Além dos artigos das resoluções da Carta das Nações Unidas e da Assembleia Geral e do Conselho de Segurança relacionados à autodeterminação, o parecer consultivo do Tribunal Internacional de Justiça (TIJ) sobre o Sahara Ocidental de 1975 é uma referência fundamental para a fundação legal do direito à autodeterminação como um direito inalienável e peremptório sob o direito internacional. No que diz respeito à questão do Sahara Ocidental, vale ressaltar que o TIJ afirmou, na sua opinião consultiva, dois factos fundamentais: primeiro, o Sahara Ocidental não era uma terra que não pertencia a ninguém (terra nullius) na época da colonização espanhola, porque era habitada por um povo com a sua própria organização social e política (parágrafo 81) e era nesse povo que se investia a soberania sobre o Território; segundo, não havia vínculo de soberania territorial entre o Território do Sahara Ocidental e o Reino de Marrocos ou a entidade mauritana (parágrafo 162). Assim, com base nesses dois fatos, o TIJ inferiu a sua conclusão lógica, que resume a sua resposta às duas perguntas que lhe foram apresentadas, no sentido de que “o Tribunal não encontrou laços jurídicos de natureza que possam afetar a aplicação. da resolução 1514 (XV) na descolonização do Sahara Ocidental e, em particular, do princípio da autodeterminação mediante a expressão livre e genuína da vontade do povo do Território (parágrafo 162).

A decisão do TIJ, que é o principal órgão judicial das Nações Unidas, estabeleceu inequivocamente os dois fundamentos legais sobre os quais a descolonização do Sahara Ocidental deve prosseguir; primeiro, a soberania sobre o Sahara Ocidental é investida no povo saharaui; segundo, como resultado, apenas o povo saharaui tem o direito de decidir, através da expressão livre e genuína de sua vontade, o status do Sahara Ocidental, em conformidade com a resolução 1514 (XV) da Assembleia Geral e outras resoluções relevantes para a descolonização.
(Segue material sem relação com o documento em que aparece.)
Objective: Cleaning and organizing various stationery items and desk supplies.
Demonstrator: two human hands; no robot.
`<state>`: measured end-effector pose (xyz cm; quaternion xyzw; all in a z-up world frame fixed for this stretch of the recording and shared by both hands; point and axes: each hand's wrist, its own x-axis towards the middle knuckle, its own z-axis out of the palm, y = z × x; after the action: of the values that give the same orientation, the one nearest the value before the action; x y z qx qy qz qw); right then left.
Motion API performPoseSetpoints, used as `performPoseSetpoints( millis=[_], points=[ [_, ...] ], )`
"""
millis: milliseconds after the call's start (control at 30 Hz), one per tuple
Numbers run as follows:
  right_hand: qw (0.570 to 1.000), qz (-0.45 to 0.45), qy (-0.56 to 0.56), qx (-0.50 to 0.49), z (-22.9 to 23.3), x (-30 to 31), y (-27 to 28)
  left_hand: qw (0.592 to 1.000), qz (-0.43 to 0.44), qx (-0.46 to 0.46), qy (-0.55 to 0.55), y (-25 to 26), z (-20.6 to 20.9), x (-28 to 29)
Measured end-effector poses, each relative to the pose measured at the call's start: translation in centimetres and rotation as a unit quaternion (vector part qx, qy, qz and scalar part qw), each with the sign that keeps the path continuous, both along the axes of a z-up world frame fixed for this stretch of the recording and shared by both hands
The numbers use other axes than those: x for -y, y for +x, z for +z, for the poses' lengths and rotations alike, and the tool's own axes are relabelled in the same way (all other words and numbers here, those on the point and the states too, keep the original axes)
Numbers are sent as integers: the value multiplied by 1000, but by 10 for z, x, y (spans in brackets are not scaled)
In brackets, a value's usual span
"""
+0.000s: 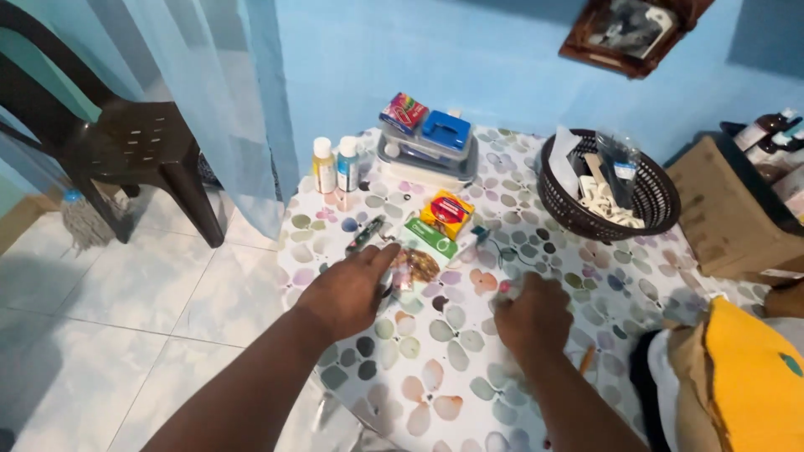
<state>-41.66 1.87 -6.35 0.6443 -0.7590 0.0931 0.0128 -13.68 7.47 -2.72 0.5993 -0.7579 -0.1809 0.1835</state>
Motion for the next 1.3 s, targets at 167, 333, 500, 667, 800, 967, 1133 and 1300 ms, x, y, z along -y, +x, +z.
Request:
performPoseSetpoints(
  millis=[167,333,500,667,800,967,1133,1300],
  points=[
    [990,-88,110,32,-24,-1,-26,1000,12,-18,19,-15,5,-7],
    [980,-89,172,48,-49,-2,-33,998,17,-43,45,-19,15,-10],
    [984,-45,169,28,-41,-17,-25,984,-29,-173,-19,-42,5,-8],
    [986,20,159,34,-45,-30,-29,992,-62,-93,-62,-79,-7,-3],
    [990,83,71,94,-63,-17,-57,993,-63,-90,-40,-106,-2,-8],
    [985,133,91,66,-49,-6,-67,996,-4,-87,-25,-131,4,-15],
    [967,215,125,58,-74,6,-82,988,54,-133,-62,-156,-16,-22],
    [958,266,69,78,-83,1,-87,971,172,-166,-30,-179,-15,-30]
  ],
)
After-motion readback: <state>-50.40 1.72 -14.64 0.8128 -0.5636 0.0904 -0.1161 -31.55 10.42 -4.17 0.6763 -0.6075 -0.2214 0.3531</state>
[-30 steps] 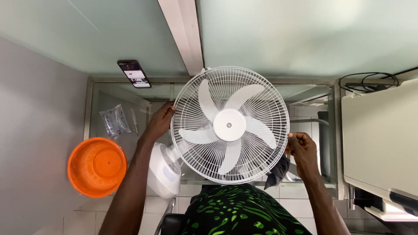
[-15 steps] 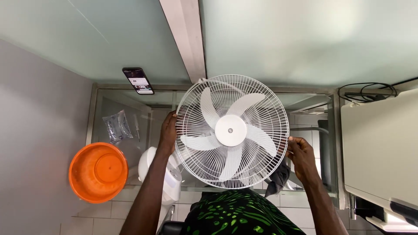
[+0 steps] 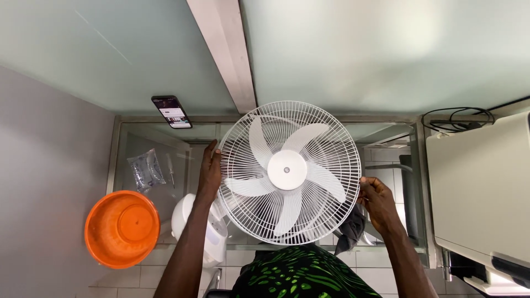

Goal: The recorder is seen putting the front grill onto an electric fan and securing it.

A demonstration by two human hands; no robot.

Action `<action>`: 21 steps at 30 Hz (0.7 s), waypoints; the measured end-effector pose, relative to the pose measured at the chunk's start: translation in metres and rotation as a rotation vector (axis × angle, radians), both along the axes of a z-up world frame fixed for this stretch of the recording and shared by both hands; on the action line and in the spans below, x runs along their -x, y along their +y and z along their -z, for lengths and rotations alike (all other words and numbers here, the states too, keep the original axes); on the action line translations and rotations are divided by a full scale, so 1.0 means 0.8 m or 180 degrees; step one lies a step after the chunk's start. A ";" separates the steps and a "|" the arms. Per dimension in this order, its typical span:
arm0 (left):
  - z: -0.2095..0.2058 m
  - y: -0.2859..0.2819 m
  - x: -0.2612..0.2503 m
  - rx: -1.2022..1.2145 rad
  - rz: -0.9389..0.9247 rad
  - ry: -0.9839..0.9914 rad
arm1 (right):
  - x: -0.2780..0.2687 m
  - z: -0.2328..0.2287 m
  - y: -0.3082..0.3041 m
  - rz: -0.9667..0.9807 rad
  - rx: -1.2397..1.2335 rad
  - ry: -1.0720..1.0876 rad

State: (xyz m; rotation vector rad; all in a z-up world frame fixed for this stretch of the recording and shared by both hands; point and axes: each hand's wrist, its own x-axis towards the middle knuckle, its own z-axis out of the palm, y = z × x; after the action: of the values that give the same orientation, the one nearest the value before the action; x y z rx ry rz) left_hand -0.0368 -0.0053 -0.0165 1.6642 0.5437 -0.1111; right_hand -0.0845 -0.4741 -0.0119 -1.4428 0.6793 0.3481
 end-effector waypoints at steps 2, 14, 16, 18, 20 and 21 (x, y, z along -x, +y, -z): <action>0.004 0.000 -0.001 -0.0218 0.0150 -0.0164 | 0.001 -0.009 0.002 -0.0091 -0.0022 0.0031; -0.040 -0.012 -0.017 -0.0653 0.0540 0.0320 | -0.049 -0.043 -0.028 -0.0512 0.0163 0.0100; -0.038 -0.009 -0.017 -0.0632 0.0517 0.0290 | -0.086 -0.055 -0.033 -0.0506 0.0315 0.0147; -0.043 -0.009 -0.020 -0.0676 0.0550 0.0300 | -0.136 -0.087 -0.026 -0.0908 0.1403 -0.0620; -0.046 -0.013 -0.024 -0.0662 0.0516 0.0397 | -0.189 -0.134 0.024 -0.1302 0.1614 -0.1080; -0.046 -0.013 -0.025 -0.0638 0.0501 0.0501 | -0.214 -0.157 0.050 -0.1679 0.1826 -0.1530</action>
State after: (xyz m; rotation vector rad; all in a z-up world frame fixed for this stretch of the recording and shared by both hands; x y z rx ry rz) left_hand -0.0170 -0.0158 0.0207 1.9040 0.5556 -0.3132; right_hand 0.0867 -0.4339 0.1136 -2.1608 -0.0194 0.1973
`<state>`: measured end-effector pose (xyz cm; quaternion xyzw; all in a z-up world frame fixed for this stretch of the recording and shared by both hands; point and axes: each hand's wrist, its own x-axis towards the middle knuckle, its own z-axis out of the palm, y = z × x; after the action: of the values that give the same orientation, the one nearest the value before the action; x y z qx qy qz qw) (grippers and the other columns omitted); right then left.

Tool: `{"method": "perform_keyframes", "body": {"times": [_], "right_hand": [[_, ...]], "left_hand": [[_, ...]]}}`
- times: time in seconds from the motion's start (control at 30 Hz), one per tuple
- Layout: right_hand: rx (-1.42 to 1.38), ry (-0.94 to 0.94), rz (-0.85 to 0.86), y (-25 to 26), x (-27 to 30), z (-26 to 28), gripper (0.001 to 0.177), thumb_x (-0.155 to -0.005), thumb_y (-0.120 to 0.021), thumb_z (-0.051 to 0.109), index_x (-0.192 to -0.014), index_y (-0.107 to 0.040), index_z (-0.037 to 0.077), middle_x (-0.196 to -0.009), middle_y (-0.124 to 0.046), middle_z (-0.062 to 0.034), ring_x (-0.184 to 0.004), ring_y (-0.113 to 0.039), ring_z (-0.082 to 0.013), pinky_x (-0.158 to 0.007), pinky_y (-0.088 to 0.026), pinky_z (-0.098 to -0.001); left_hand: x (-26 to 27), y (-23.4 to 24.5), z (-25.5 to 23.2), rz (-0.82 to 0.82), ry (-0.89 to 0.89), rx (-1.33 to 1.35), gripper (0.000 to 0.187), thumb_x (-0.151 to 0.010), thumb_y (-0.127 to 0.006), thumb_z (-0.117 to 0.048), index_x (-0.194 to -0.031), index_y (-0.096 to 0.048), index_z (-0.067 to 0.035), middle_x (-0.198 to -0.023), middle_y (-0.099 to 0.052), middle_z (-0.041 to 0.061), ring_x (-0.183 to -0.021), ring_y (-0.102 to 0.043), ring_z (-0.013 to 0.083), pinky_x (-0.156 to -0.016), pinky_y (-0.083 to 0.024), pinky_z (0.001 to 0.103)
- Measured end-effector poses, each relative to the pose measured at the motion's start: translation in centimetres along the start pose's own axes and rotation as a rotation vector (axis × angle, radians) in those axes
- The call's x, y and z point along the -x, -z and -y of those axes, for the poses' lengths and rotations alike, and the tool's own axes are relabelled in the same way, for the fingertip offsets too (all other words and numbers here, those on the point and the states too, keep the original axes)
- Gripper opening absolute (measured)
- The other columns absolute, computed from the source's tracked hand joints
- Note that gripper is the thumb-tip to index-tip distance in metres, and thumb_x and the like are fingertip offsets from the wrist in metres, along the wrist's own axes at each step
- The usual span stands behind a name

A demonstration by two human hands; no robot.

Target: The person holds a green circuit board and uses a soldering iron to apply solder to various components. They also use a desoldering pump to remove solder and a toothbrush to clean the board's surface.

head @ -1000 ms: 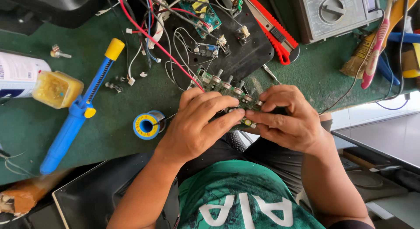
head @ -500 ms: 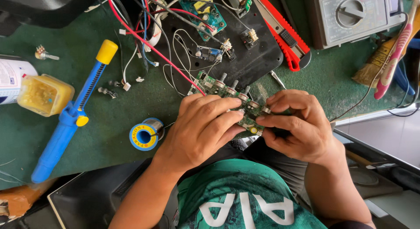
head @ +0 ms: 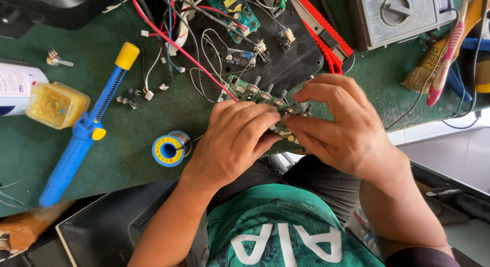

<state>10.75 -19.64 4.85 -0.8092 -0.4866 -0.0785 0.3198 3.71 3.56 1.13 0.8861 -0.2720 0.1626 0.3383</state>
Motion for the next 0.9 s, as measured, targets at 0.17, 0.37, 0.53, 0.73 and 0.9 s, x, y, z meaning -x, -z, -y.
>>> {"method": "perform_keyframes", "body": {"times": [0.17,0.37,0.53,0.73,0.9], "right_hand": [[0.150,0.084,0.073,0.6,-1.1,0.1,0.015,-0.109,-0.074,0.010,-0.095,-0.076,0.005,-0.123,-0.064,-0.0168,-0.113,-0.065,-0.0425,-0.095,-0.057,-0.0522],[0.168,0.132,0.167,1.4,-1.6,-0.3,0.017,-0.110,-0.072,0.017,-0.094,-0.076,0.011,-0.126,-0.062,-0.0168,-0.113,-0.066,-0.0428,-0.087,-0.053,-0.0523],[0.127,0.161,0.216,1.7,-1.9,-0.4,0.017,-0.109,-0.068,0.015,-0.095,-0.076,0.010,-0.125,-0.062,-0.0171,-0.115,-0.064,-0.0426,-0.094,-0.055,-0.0532],[0.064,0.203,0.248,1.7,-2.2,-0.8,0.025,-0.110,-0.060,0.019,-0.102,-0.079,0.006,-0.126,-0.062,-0.0191,-0.115,-0.062,-0.0443,-0.095,-0.054,-0.0561],[0.076,0.180,0.289,1.9,-2.4,-0.8,0.023,-0.110,-0.060,0.022,-0.097,-0.075,0.011,-0.127,-0.060,-0.0181,-0.116,-0.062,-0.0444,-0.099,-0.053,-0.0546]], "left_hand": [[0.2,-0.1,0.0,-0.013,0.006,-0.011,0.034,-0.111,-0.077,-0.012,-0.135,-0.055,-0.004,-0.131,-0.070,0.012,-0.119,-0.070,0.0314,-0.105,-0.048,0.048],[0.5,-0.2,0.1,-0.026,0.002,0.018,0.038,-0.109,-0.080,-0.011,-0.136,-0.054,-0.004,-0.133,-0.069,0.013,-0.121,-0.069,0.0325,-0.107,-0.048,0.049],[0.5,-0.1,0.1,-0.020,-0.003,0.010,0.038,-0.109,-0.080,-0.012,-0.136,-0.055,-0.004,-0.131,-0.068,0.012,-0.119,-0.068,0.0320,-0.106,-0.047,0.048],[0.5,-0.1,0.1,-0.011,0.001,-0.010,0.039,-0.107,-0.082,-0.013,-0.135,-0.056,-0.005,-0.131,-0.067,0.012,-0.119,-0.066,0.0319,-0.106,-0.047,0.049],[0.5,0.0,0.0,-0.002,-0.007,-0.012,0.038,-0.106,-0.082,-0.013,-0.134,-0.057,-0.005,-0.129,-0.067,0.011,-0.119,-0.066,0.0315,-0.105,-0.047,0.048]]}}
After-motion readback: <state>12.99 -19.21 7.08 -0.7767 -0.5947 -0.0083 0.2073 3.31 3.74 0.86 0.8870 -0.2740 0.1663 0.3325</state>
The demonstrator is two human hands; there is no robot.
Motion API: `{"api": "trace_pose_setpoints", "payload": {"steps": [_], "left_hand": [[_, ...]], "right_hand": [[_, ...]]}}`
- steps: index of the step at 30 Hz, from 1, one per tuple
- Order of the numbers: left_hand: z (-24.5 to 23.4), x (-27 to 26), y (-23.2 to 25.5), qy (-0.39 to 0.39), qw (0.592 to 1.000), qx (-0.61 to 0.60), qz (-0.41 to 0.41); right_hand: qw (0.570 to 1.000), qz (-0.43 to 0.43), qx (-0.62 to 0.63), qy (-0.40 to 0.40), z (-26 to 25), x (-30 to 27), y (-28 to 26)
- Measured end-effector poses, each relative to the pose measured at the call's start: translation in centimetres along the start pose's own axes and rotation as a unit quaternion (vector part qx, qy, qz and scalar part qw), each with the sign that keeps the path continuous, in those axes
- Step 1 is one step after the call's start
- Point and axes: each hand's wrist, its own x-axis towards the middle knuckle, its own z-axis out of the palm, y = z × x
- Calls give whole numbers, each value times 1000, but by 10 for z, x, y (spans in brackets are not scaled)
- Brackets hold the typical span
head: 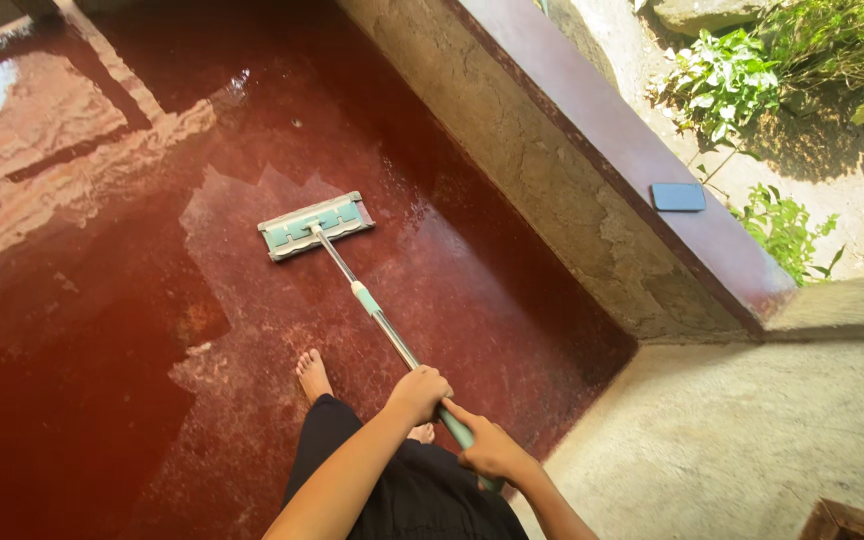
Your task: The person mops a red painted floor using a flat mop and a bucket. They repeatedly dip the mop into the bucket to wet it and then scrub the floor in a systematic manner, covering the area near the wall and moving towards the doorway.
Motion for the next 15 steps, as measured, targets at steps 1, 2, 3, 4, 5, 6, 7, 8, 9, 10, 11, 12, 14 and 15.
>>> {"api": "trace_pose_setpoints", "payload": {"steps": [1,2,3,4,5,6,7,8,9,10,11,12,14,15], "left_hand": [[-10,-3,-20,7,1000,21,-15],[-23,-7,-40,12,999,0,-40],[-39,-14,-57,17,997,-21,-66],[-56,-19,-71,22,995,-42,-93],[-73,-25,-83,52,992,-45,-102],[-91,-32,-95,83,989,-48,-110],[-109,-39,-108,114,985,-47,-119],[-125,-48,-119,92,980,-88,-152],[-140,-55,-129,73,972,-126,-184],[-154,-64,-142,54,961,-164,-216],[-163,-75,-153,72,959,-164,-220],[-170,-87,-164,89,956,-165,-224],[-187,-101,-188,99,945,-182,-252],[-194,-111,-196,87,936,-201,-277]], "right_hand": [[1000,30,8,-4,1,19,-15],[998,59,16,-8,2,34,-30],[999,32,9,-3,-2,50,-44],[1000,4,3,3,-8,68,-61],[1000,-25,-5,6,-10,81,-78],[1000,2,19,0,-12,91,-93],[999,26,42,-7,-17,105,-114],[997,50,65,-14,-20,118,-134],[997,37,71,-10,-23,129,-154],[997,24,77,-6,-26,140,-173],[997,15,81,-3,-26,151,-190],[995,22,92,-6,-23,163,-207],[993,34,109,-10,-25,191,-241],[993,39,112,-9,-23,205,-257]]}}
Vale a pena notar que o TIJ afirmou que a expressão da vontade do povo saharaui deve ser livre e genuína. Isso significa que a expressão deve ser realizada sem qualquer interferência estrangeira de qualquer tipo e que deve ser feita diretamente pelo povo saharaui através dos processos democráticos estabelecidos internacionalmente.

Como observamos hoje a Semana de Solidariedade com os Povos dos Territórios Não Autónomos , lembramos o discurso proferido pelo Secretário-Geral da ONU, Sr. Antonio Guterres, na abertura da reunião organizacional do Comité de Descolonização da ONU. (C-24) em 21 de fevereiro de 2019, quando afirmou que “a descolonização é um dos capítulos mais significativos da história da organização. Mas essa história ainda está a ser escrita, pois ainda restam 17 territórios não autónomos ”. O povo saharaui ainda espera pacientemente e resolutamente que as Nações Unidas cumpram a sua missão pendente no Sahara Ocidental, tomando as medidas necessárias e imediatas para permitir que o nosso povo desfrute de total independência e liberdade, para que a África possa fechar um dos mais hediondos e brutais capítulos da história do nosso continente.